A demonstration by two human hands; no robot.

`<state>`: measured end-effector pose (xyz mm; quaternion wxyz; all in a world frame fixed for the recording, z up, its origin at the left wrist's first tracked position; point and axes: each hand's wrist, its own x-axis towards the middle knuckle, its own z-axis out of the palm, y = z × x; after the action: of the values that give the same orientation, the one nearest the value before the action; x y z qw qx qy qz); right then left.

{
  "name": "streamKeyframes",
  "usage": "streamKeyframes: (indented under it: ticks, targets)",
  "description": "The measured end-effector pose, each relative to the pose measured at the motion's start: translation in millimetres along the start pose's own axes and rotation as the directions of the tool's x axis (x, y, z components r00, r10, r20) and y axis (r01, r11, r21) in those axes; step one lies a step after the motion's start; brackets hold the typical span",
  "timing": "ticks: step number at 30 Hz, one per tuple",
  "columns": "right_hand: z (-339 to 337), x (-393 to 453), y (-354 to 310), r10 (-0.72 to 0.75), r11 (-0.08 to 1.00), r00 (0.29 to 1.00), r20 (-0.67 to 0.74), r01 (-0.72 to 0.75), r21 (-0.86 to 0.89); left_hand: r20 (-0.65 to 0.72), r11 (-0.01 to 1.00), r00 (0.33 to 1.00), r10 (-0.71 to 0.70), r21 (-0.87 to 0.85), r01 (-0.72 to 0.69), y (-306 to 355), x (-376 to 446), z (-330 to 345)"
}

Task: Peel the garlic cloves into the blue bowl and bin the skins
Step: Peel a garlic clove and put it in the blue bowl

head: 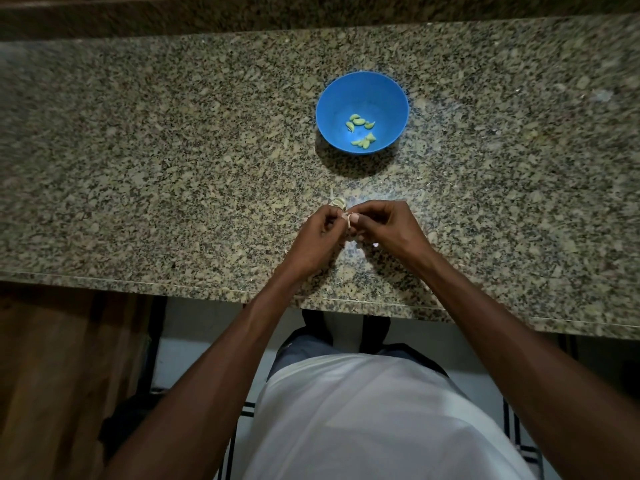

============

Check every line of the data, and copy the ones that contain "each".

`<state>`: measured end-effector pose (xyz mm; quaternion wxyz; all in a world frame fixed for the recording, z up, its origin at the left wrist's first tracked position; point and axes: each hand's wrist, its own x-axis towards the middle knuckle, its own z-axis out of the palm, y = z × x; after the action: of the values that give the same orientation, the one nearest the value before the action; x y z qw qx qy qz); right then left.
  "description": "The measured end-effector pose, each relative to the pose measured at the motion's start: translation in millimetres along the start pose's own axes and rotation as the directions of the tool's x axis (x, y, z components r00, r10, r20) and y axis (r01, r11, r21) in those axes; step one lies a step after the motion's start; brackets hold the typical span",

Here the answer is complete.